Antonia Munari opera invece a Baggiovara, dal 1998 alla guida di Villa di Corlo, fascino a dismisura per l’antica acetaia nei solai della villa del Seicento dove si produce aceto balsamico tradizionale di Modena. «Ma fin da subito abbiamo investito per un Grasparossa di qualità», brevissima fermentazione iniziale e quindi “tecnica del freddo” a conservare profumi, frutto, fragranza, risvegliati poi nel passaggio in autoclave. Il loro Corleto nasce nei vigneti attigui alla tenuta e poi diventa figlio di una sola vigna a San Venanzio, 200 metri di altitudine vicino Maranello, con un perfetto equilibrio tra zuccheri e acidità, «indispensabile per l’allegria del lambrusco». Da quest’anno si aggiunge la produzione di un appezzamento acquisito in collina, nella già decantata sottozona del Montebarello: ottima esposizione e provvidenziale presenza di un lago, i mosti raccontano una promettente prima vendemmia. Antonia conferma che il Grasparossa «dà un’uva generosa e sana, con buccia grossa e splendido colore, tannino importante, richiede attenzione in cantina dove tende a fermentazioni anomale e retrogusto amaro». Peculiarità e metodo permettono un «limitatissimo utilizzo di solforosa, particolare a cui tengo molto».
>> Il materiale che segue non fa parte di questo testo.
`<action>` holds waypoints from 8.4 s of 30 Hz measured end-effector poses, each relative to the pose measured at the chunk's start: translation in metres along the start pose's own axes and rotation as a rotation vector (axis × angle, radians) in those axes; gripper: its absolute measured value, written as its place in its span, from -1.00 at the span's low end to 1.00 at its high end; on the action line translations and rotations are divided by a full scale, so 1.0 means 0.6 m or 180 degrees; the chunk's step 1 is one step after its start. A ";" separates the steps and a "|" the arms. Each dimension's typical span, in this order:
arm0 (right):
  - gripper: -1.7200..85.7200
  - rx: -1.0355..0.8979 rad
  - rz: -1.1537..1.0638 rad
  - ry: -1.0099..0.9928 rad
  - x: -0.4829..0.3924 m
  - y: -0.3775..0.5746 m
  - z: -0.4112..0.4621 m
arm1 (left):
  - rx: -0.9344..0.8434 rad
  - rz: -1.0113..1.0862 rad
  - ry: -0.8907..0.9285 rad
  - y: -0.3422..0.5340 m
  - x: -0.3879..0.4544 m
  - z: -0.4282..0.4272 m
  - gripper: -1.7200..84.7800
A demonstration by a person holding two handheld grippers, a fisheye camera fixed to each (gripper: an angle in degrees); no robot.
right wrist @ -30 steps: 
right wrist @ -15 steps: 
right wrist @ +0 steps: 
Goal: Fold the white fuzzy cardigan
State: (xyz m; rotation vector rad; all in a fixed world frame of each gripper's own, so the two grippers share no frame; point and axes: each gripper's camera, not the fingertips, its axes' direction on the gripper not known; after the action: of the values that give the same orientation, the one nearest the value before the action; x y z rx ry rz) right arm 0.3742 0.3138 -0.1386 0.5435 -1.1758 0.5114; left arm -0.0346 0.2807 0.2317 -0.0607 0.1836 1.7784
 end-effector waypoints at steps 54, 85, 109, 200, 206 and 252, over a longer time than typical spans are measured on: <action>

Bere poco, bere bene e con consapevolezza, anche di ciò che si ha nel bicchiere: «Amo molto i vini buoni, non voglio certo sprecare la salute per quelli che mi piacciono il giusto», sorride Antonia Munari. E questa filosofia può valere ben oltre i confini di Castelvetro, laddove il “Graspa” suona finalmente la sua riscossa.